Based on Equation (1), the calculated results of BI for the selected samples are shown in Figure 5. The BI averages 71.7% and ranges between 63.2% and 73.4% in SQ1, while the average is 61.1% with a variation from 48.7% to 84.1% in SQ2. The BI values in SQ1 are higher than those in SQ2, and the vertical variation in the BI in SQ1 is smaller than that in SQ2 (Figure 5). Thus, from the aspect of rock mechanics, SQ1 is better suited for hydraulic fracturing than is SQ2.

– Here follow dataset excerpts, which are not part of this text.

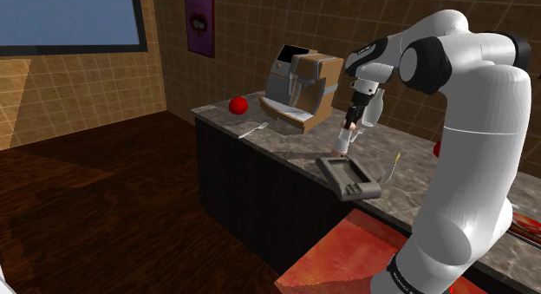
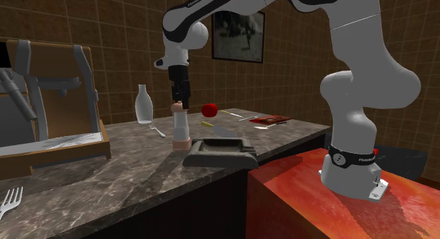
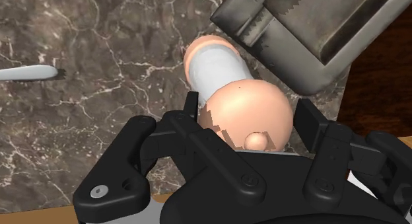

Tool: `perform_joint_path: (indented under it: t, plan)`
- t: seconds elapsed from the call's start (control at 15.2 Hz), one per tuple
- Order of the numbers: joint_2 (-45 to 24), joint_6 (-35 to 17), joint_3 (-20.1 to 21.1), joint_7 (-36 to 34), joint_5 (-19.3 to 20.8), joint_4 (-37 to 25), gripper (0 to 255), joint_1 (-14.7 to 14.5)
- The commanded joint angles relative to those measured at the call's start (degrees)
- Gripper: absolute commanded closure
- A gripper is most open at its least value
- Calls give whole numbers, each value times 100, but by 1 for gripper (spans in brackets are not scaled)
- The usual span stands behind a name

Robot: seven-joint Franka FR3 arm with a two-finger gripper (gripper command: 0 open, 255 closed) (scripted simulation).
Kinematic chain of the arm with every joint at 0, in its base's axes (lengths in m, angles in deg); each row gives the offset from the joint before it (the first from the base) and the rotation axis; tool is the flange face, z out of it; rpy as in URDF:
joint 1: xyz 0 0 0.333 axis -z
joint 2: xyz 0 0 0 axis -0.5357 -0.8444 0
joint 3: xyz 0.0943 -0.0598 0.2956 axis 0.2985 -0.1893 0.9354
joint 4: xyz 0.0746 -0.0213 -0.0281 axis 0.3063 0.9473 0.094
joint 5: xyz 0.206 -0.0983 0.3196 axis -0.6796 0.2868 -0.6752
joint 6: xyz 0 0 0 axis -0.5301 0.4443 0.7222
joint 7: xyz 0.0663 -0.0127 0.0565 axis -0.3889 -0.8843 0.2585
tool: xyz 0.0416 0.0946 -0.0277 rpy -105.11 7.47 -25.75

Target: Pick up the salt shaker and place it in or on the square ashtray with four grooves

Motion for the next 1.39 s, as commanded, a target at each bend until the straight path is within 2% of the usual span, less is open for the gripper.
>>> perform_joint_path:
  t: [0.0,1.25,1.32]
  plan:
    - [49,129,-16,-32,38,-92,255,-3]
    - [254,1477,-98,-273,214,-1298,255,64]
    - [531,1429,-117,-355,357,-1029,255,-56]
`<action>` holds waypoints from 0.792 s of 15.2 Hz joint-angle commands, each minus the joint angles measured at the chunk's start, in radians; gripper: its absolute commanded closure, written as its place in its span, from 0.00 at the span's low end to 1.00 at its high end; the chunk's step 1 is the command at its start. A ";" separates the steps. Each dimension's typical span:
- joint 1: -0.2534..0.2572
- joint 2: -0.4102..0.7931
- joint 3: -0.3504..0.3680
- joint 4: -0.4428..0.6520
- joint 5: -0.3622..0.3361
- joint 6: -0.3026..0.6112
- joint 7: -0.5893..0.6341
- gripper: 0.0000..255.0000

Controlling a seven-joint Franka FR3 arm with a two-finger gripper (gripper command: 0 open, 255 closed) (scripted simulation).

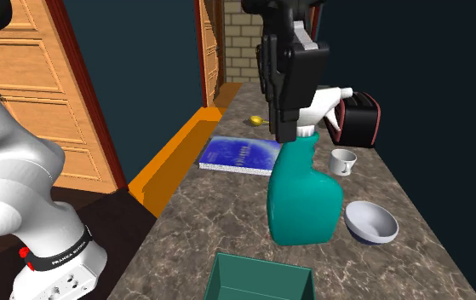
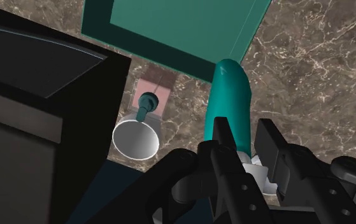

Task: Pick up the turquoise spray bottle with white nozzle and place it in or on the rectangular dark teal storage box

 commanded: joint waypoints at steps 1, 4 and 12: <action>-0.019 -0.011 -0.025 0.011 -0.004 -0.017 -0.047 1.00; -0.047 -0.013 -0.066 0.035 -0.002 -0.036 -0.120 1.00; -0.087 -0.028 -0.123 0.001 -0.006 -0.005 -0.212 1.00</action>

4.3. Characteristic of TOC Content

As one of the indices used to evaluate the organic matter abundance, TOC is a key factor for the assessment of hydrocarbon generation potential. In the study area, TOC gradually decreases upward, although the organic matter maturity (characterized by Ro) does not exhibit a clear relationship with depth. As shown in Figure 5, the TOC of SQ1 (average of ~5.11%) is distinctly higher than that of SQ2 (average of ~3.17%), indicating that the potential for hydrocarbon generation in SQ1 is higher than in SQ2. Moreover, the shales in SQ1 may have a higher methane adsorption capacity than those in SQ2 because the methane adsorption capacity is commonly positively correlated with the TOC content but weakly and insignificantly correlated with the clay mineral content [33,34].
The relationship between the TOC content and the quartz content has been used in analyses of the sedimentary environment. According to observations of Devonian shales in Canada [35] and Lower Silurian shales in China [36], the TOC content increases with the quartz content, which indicates that biogenic quartz is present in these shales and that quartz and TOC are both mainly derived from siliceous organisms. Similarly, in the study area, the TOC content of LSL shale displays a moderate positive correlation with the increase in the quartz content, excluding sample WQ2-18, which exhibited an extremely high value of 8.46% (Figure 7). This suggests that abundant biogenic quartz is likely present in the LSL shale in the northeastern Sichuan Basin. This may result from the involvement of siliceous organisms such as siliceous radiolarian, sponge spicule, and diatoms in the sedimentation process. This theory is confirmed by microscopic observations of the LSL shale collected from Well-WQ2 (Figure 8).
The main reason for the vertical heterogeneity in TOC is related to the change in the depositional environment during the deposition of SQ1 and SQ2. At the early stage of SQ1, the sea water was relatively deep, and the sedimentary facies was restricted to the deep-water shelf [37]. The sediment sources were mainly minerals and organic matter from the deposition of suspended particles, as well as some low-energy terrigenous clastic inputs [38]. The depositional environment was characterized as oxygen-deficient, with an increase in the relative sea level resulting in the accumulation of organic material under conditions of sediment starvation. Thus, the lithology mainly includes organic-rich shales, and the TOC content of SQ1 is relatively higher than that of SQ2. In addition, during the sedimentary process of SQ1, the hydrodynamics at the bottom of the ocean were relatively weak at the high sea level state; therefore, the deposition of SQ1 was minimally affected by hydrodynamic forces from the ocean. Thus, the organic matter content and mineral composition of SQ1 exhibit relatively little vertical heterogeneity.
Following SQ1, as the relative sea level gradually declined (Figure 3), the study area evolved into a shallow-water shelf in the early stages of SQ2 [38]. The area then further evolved into a tidal flat in the late stages of SQ2 [37], when the sediment sources and oxidation-reduction environment changed slowly. The sediment inputs included minimal organic matter from suspended deposition and bioclasts because of the shallow seawater, but they also included relatively abundant high-energy terrigenous clastics that further diluted the organic matter. Preserving the organic matter became difficult because of the gradual increase in the oxygen content in the sedimentary environment, which resulted from the decrease in the relative sea level. In addition, the hydrodynamics at the bottom of the ocean became stronger during the deposition of SQ2, making the preservation of organic matter difficult and resulting in a decrease in the TOC content. These changes explain the low TOC content in SQ2 relative to that in SQ1.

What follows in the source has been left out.